Saturday, December 6, 2008

Slavery, Monuments and Universities


What sorts of monuments should colleges and universities erect to encourage reflection about their slavery-intertwined pasts? The University of North Carolina-Chapel Hill campus has a small monument on its campus (the "Unsung Founders Memorial" by the contemporary Korean artist Do-Ho Suh) that in part commemorates the enslaved. This low-to-the-ground modest monument consists of a disk held up by scores of African-American figures in relief; the inscribed words note that the "Class of 2002 honors the university's unsung founders...the people of color, bond and free, who held build the Carolina we cherish today." The monument is shaped liked a table and is surrounded by four stones which serve a rough-hewn chairs. The assemblage stands just next to the university's better-known, and much taller, monument to students who served as Confederate soldiers.
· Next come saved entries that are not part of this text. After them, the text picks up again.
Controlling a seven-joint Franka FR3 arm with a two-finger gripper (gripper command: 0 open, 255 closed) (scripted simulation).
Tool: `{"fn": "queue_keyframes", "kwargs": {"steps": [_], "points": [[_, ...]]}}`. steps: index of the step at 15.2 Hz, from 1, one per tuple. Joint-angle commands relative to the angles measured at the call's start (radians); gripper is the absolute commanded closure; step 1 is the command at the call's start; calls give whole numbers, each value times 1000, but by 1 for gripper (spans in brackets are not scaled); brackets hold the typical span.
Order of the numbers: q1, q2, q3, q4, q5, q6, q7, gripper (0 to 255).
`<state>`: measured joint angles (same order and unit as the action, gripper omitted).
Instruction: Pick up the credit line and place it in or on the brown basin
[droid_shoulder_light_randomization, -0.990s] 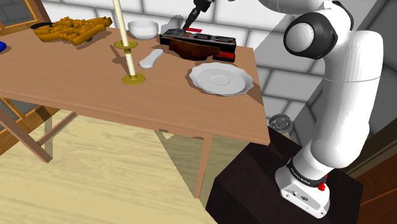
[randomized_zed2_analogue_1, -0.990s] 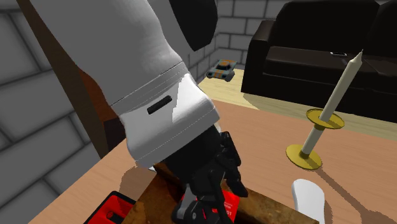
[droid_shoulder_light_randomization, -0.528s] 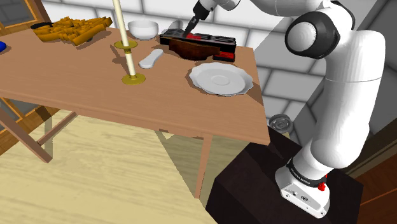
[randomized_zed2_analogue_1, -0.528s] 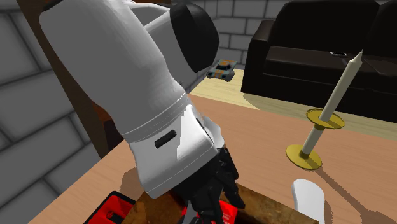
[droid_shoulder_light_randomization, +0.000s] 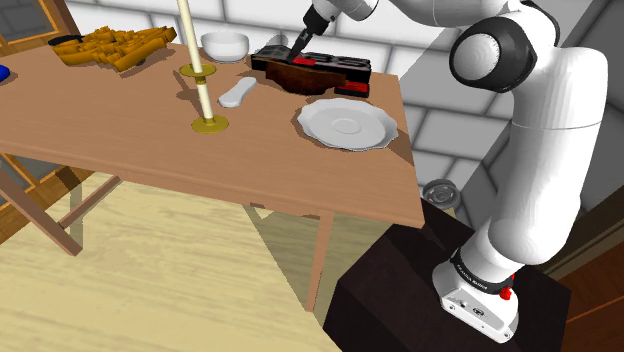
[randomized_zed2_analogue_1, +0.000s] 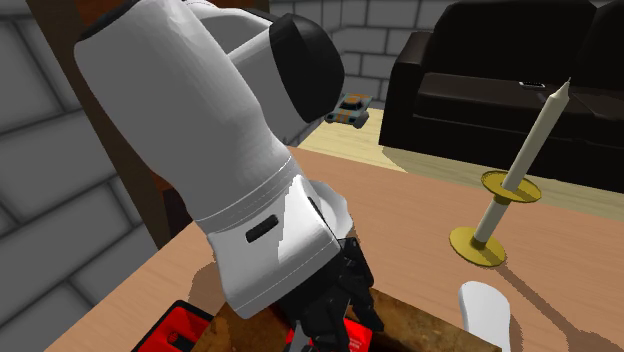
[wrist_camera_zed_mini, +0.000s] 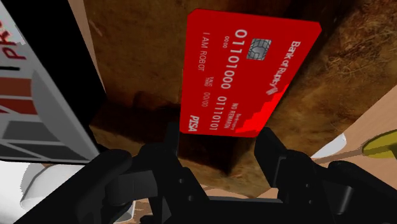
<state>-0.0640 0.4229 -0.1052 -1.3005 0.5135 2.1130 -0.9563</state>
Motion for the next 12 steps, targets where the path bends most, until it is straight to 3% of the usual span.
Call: {"fn": "queue_keyframes", "kwargs": {"steps": [1, 2, 7, 12], "points": [[0, 2, 0, -3, -1, -1, -1, 255], [0, 4, 0, 0, -1, -1, 1, 0], [0, 2, 0, -3, -1, -1, -1, 0], [-22, -63, -13, 5, -9, -81, 4, 0]]}}
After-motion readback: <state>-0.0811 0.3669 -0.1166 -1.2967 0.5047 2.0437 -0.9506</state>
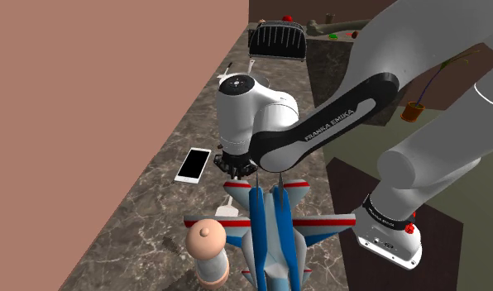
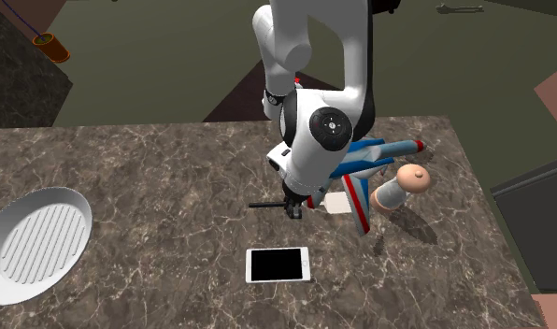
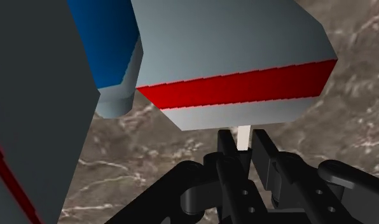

It is a fine little memorial, and I like its emphasis on the dignity of ordinary working persons. Yet at the same time it throws into relief some of the challenges of honoring those whose histories have been largely obliterated from the historical record. No persons are honored by name; the men of women and color in question are represented only by unnamed figures who, like Atlas, labor together to hold up the sky. Would it have been so difficult (from university and legal records) to identify by name at least some of the African-Americans who labored, in slavery and freedom, on the university’s original structures? The word “slavery” is conspicuously absent from the assemblage. One wonders about the negotiations and decision-making processes that resulted in these omissions.

Names matter. As Thomas Lacquer reminds us in his paper, “Memory and Naming in the Great War.” an important series of political and cultural transformations underpinned the historic shift in naming practices associated with military memorials from the early modern period (in which only generals and senior officers by and large were named) to World War I memorials, in which in principle all the fallen were honored.

At Emory University in 2000-2001, my students and I developed a series of exhibitions to honor enslaved persons whose labor helped to build the Emory College in its early years. See:

http://www.marial.emory.edu/exhibitions/dream/intro.html

It seemed important to us, and to the African-American descendant families with whom we partnered, to identify as many enslaved people as we could. We established the names of about 50 people who were held as slaves in ante-bellum Oxford, Georgia, and in a few cases were definitively able to demonstrate that specific enslaved persons labored for the College. We first drew up a single document listing all these names to hang in the exhibition, until some students and community members pointed out that this looked too much like slave manifests. The class then made specific and discrete framed documents for each enslaved person, to hang on a wall of the exhibition.

The exhibitions and associated public programs were powerful indeed. But there is no permanent memorial to these enslaved persons on Emory’s campuses. In recent years, a number of northern universities that were financially embedded in the profits of the Atlantic slave trade have engaged in thoughtful reviews of this fraught history. Have these efforts led to physical memorials? I’m curious how many campuses across the country have such monuments?

See the UNC library's on line exhibition on slavery in the university's history:

http://www.lib.unc.edu/mss/exhibits/slavery/index.html

which includes a downloadable student-written "Slavery walking tour" of the university, and a page on the Unsung Founders memorial:

http://museum.unc.edu/exhibits/slavery/do-ho-suh-unsung-founders-bond-and-free-mccorkle-p/

1 comment:

Ellen Schattschneider said...

I also found the UNC "Unsung Founders, Bond and Free" memorial to be rather effective, and I liked the slightly archaic language, although I too wondered about the absence of the pivotal word "slavery," and the diminutive status of the figurines holding up the table. What precisely does it mean to have these miniature men and women hold up a picnic table at which visitors are invited, in effect, to have lunch? Is tangibly recreating the relationship of the Served and the Server that long characterized White-Black relations, an effective or a flawed instance of "iconicity" in C.S. Pierces sense of the term? I suppose this all comes down to the minute particulars:the faces are sculpted respectfully, so in that sense what is being represented is the dignity of labor, and not simple subordination.

I would probably feel uncomfortable about sitting down for lunch at the memorial, in effect "performing" the act of being served by the enslaved--but perhaps that is precisely the point: we are forcefully reminded that our enjoyment of a meal (and by extension the university) depends on other persons' labor. And that is an important function of art: to bring us to higher awareness of that which we have forgotten or repressed.

An interesting contrast would be to the many Jim Crow-era markers and monuments on southern college campuses, among them a plaque dedicated in 1966 at Emory College's original campus at Oxford (which I know Mark has written about). To my knowledge, these markers don't explicitly mention slavery. I suppose Do-Ho Suh's memorial on the UNC-Chapel Hill campus could be read as carefully navigating between this older model of the patrimonial Jim Crow monument and new more liberationist styles of monumentality: in that sense, the work could be interpreted as a "compromise formation."